L’impérialisme, jadis militaire, s’est recyclé. Il parle aujourd’hui en projets de développement, conférences partenaires, et smart cities. Mais derrière les PowerPoints du FMI se cachent encore les logiques de domination : conditionnalités, dette, ingérence jusque dans le tracé des politiques publiques. On vend des réformes miracles tout en imposant des budgets d’austérité qui étranglent les services sociaux. Même les nouveaux soudains amoureux de l’Afrique — qu’ils s’appellent Pékin ou Ankara — ne rompent pas avec le modèle : ils l’imitent, à leur sauce. Les puissances changent, l’asymétrie, elle, demeure.

C’est là que la solidarité transnationale trouve tout son sens. Quand des syndicalistes tunisiens s’organisent avec les dockers marseillais pour bloquer les livraisons d’armes, quand les réfugiés afghans manifestent à Athènes aux côtés des sans-papiers soudanais, ce sont les contours d’un autre monde qui s’esquissent. Un monde qui ne passe pas par les chancelleries, mais par les alliances entre les exilé·es, les minorités, les travailleuses précaires. Ce monde-là ne demande pas à qu’on lui rédige un plan stratégique depuis Bruxelles. Il construit un futur basé sur l’accueil, la démocratie locale, les solidarités concrètes — ici, maintenant, à contre-courant des agendas impériaux.

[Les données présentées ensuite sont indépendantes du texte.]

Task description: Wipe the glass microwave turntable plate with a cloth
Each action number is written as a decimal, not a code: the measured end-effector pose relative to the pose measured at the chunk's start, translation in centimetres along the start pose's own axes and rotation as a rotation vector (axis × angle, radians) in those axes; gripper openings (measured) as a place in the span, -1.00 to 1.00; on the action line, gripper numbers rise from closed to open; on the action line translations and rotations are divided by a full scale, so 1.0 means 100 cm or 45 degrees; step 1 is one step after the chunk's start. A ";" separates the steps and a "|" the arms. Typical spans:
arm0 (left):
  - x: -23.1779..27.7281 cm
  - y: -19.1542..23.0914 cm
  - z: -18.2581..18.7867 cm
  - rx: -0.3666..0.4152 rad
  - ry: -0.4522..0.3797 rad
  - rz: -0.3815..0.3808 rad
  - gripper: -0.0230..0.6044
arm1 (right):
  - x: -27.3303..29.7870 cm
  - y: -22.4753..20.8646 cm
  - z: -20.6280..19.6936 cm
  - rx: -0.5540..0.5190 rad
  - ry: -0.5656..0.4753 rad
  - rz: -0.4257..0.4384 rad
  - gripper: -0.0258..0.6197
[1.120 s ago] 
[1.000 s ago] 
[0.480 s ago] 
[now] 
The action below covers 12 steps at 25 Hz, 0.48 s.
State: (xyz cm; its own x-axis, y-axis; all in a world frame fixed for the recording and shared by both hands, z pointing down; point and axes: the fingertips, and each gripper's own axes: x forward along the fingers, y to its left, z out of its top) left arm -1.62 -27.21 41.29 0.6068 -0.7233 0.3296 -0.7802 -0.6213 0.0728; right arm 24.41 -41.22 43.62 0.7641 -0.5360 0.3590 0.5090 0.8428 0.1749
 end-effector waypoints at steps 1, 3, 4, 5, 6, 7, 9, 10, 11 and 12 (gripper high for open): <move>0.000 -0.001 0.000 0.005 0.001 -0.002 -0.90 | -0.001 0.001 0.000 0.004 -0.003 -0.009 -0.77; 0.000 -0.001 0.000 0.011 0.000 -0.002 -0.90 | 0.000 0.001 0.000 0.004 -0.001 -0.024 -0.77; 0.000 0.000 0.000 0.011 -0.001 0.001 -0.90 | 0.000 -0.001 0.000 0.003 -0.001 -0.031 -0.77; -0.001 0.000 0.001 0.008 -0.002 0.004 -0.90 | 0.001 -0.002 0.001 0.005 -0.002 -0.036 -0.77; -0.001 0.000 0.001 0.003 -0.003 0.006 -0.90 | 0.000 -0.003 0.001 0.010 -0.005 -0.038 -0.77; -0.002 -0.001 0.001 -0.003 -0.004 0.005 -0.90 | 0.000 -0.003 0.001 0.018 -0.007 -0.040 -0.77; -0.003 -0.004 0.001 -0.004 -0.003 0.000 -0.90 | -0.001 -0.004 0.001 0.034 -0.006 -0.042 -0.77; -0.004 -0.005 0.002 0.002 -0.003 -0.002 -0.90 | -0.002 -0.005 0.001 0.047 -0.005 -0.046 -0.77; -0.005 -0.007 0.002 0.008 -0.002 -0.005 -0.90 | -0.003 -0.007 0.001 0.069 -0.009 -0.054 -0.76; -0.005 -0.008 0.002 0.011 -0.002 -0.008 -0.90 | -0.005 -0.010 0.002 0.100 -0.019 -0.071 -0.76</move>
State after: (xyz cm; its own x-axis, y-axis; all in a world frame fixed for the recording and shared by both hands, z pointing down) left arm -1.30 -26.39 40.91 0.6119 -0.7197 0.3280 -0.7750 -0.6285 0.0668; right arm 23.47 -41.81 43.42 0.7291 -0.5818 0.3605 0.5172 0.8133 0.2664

Alors, la prochaine fois qu’on nous parlera de changement de régime, de « transition démocratique » ou de « victoire idéologique » à exporter, peut-être faut-il demander : où sont les peuples dans cette équation ? Que veulent-ils, eux ? La démocratie ne se fait pas à coup de drones, ni de plans de restructuration ; elle se fabrique dans les luttes longues, fragiles, enracinées. Et ces luttes, d’Alger à Buenos Aires, de Ramallah à Marseille, nous concernent toutes et tous. Car un monde connecté par l’exploitation appelle une solidarité tout aussi globale. L’histoire ne devrait pas toujours être écrite par le haut. Il est temps d’interroger la main qui tient le stylo.